I’m happier with this issue than I’ve been in a while. It feels like the story is finding its stride again. I only hope it doesn’t lose that fresh momentum next issue with another flashback or sidestep away from the main story.

Score: 5.5/10

Punchline Backup

I love the Royal Flush Gang. I can’t really pin down why I like them so much, maybe it’s because they feel more like the crime families of old we see little of these days, or maybe I just really like how they were represented in Batman Beyond back when I was a kid, but they’re a group of villains I do enjoy seeing. So I’m equal parts happy and frustrated by their inclusion in this backup. Here we see some of the inner workings of the King and Queen of diamonds, and how Cullen’s new friend is involved in everything.
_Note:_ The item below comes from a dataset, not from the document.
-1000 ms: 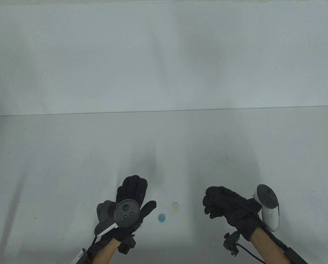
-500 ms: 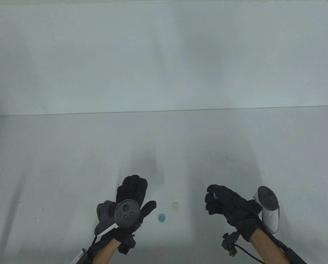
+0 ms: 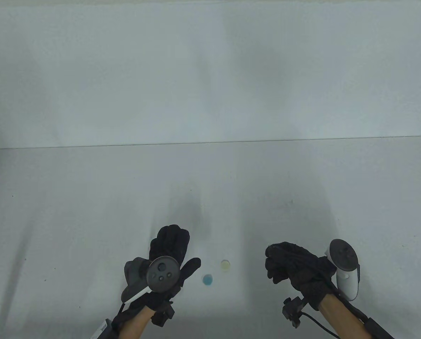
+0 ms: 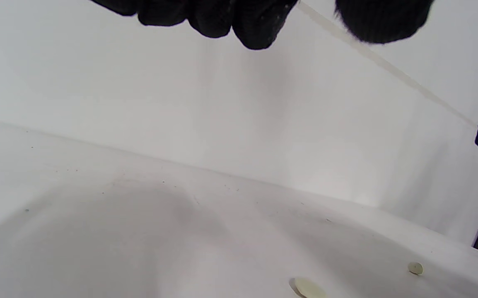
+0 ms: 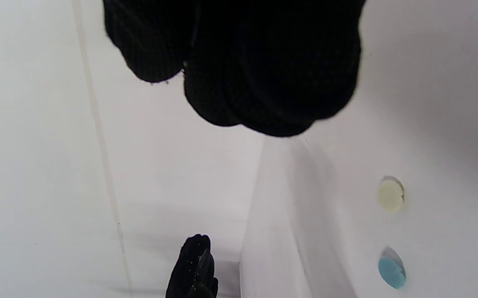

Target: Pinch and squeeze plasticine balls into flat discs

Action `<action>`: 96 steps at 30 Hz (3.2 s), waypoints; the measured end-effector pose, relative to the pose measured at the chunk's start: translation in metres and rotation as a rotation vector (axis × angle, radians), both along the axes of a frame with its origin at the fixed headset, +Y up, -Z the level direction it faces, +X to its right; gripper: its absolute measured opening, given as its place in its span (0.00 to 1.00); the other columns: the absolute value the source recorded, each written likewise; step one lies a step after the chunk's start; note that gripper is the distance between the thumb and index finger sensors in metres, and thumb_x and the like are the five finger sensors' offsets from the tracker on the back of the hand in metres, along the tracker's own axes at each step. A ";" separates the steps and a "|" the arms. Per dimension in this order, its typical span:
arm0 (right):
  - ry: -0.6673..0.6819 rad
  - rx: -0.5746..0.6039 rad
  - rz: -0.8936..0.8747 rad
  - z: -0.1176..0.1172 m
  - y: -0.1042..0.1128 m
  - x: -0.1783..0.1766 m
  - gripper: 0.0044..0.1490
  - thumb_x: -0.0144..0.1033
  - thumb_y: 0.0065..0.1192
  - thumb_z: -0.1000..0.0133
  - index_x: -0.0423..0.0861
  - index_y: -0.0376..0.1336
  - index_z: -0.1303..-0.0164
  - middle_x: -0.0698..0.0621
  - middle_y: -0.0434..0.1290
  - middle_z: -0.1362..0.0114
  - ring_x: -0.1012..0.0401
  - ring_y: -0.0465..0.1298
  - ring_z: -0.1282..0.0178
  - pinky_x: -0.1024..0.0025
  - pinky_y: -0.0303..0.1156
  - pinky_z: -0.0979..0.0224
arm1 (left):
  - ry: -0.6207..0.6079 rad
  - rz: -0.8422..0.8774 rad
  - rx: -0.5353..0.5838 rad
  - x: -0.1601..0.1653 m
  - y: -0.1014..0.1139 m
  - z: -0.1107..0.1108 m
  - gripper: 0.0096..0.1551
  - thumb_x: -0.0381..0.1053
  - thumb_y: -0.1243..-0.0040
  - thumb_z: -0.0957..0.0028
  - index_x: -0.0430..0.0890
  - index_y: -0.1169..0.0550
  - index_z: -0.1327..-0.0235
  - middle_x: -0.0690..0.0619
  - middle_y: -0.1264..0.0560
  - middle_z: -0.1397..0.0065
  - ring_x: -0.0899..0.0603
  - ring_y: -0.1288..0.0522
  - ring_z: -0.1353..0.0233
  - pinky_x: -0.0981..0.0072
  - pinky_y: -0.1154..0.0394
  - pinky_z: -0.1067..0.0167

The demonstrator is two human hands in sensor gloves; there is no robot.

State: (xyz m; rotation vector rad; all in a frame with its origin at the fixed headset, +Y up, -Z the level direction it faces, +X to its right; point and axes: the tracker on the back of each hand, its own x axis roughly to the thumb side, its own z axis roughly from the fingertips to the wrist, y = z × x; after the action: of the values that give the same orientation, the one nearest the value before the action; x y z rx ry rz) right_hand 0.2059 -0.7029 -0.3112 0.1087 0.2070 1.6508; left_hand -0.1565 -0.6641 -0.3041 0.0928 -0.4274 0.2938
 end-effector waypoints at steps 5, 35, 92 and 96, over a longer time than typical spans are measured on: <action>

It also shows that while Punchline’s won over the younger crowd she hasn’t quite swayed everyone in Gotham, try as she might.
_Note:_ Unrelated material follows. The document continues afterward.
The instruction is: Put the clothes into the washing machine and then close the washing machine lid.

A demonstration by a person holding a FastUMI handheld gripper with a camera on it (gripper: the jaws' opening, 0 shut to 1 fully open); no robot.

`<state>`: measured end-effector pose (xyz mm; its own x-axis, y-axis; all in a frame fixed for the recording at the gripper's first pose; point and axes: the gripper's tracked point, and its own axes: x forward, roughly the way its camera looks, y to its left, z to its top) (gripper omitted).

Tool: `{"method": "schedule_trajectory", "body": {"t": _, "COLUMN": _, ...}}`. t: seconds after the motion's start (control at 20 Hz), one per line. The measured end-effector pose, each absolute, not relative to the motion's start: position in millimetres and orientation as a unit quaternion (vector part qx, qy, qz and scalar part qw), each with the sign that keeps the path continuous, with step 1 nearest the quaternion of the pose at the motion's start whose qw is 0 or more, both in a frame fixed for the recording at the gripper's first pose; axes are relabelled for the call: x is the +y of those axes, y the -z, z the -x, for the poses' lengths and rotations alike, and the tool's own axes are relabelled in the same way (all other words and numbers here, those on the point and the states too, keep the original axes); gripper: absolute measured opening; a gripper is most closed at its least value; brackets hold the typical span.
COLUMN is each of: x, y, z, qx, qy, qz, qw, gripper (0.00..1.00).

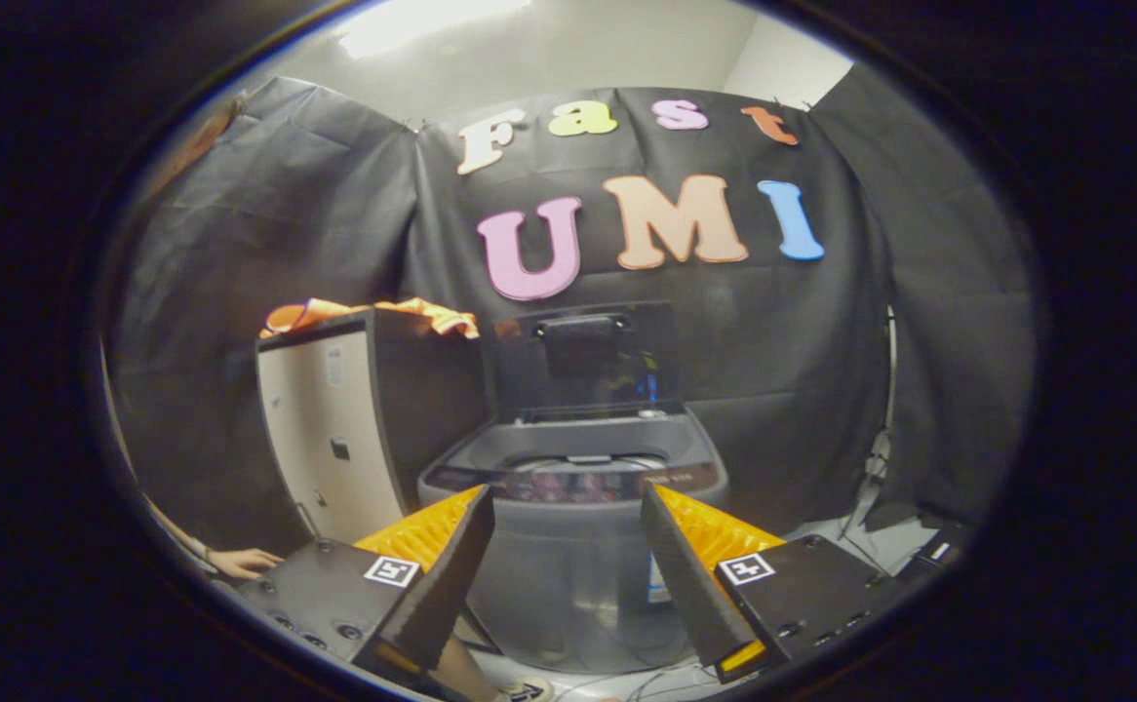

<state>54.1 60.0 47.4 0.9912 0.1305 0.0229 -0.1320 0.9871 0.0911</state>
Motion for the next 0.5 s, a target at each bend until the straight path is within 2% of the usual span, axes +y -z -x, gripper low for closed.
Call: {"method": "schedule_trajectory", "body": {"t": 0.5, "x": 217, "y": -208, "z": -175, "qx": -0.015, "qy": -0.209, "qz": -0.03, "qw": 0.977, "gripper": 0.95}}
The rest of the back up jumps back to Kelly, Harper, and Leslie as they’re trying to convince the prosecution that Kelly is a reliable witness. Honestly, this bit is really frustrating to me. The prosecution’s arguments don’t make sense, I’m not sure why it’s so important that Harper be at the trial. And I’m incredibly confused by Leslie’s involvement. Why is she here? What is she supposed to be–a lawyer? A doctor? A psychiatrist? Why’s she even here and this deeply involved in the trial? I don’t think the narrative itself knows either.

The more I read this backup, the less I feel like we’ll actually reach a satisfying conclusion, or even one that makes a whole lot of sense. However I will give it points for including one of my favorite villain groups and writing them in a way that did actually get me invested. Everything else I’m still not a fan of.

Score: 3/10

Recommended If

  • It’s about time the series got back to the plot, and you’re here for it
  • You’re a fan of the Sampson family’s part in all this
  • Apparently major injuries mean nothing and that’s fine


While I’m glad to see the series returning to the plot, I’m disappointed by how much the momentum has suffered and the fact that this issue really only moves things forward marginally. It feels less like a confident step forward and more like the pieces are being set back up after falling. Elements that could have been played up for tension are misused or totally shoved to the side as well. Still, there’s something about this series that keeps my interest despite the shortcomings, and I am curious to see how everything plays out going forward.

Overall Score: 5/10

DISCLAIMER: DC Comics provided Batman News with a copy of this comic for the purpose of this review.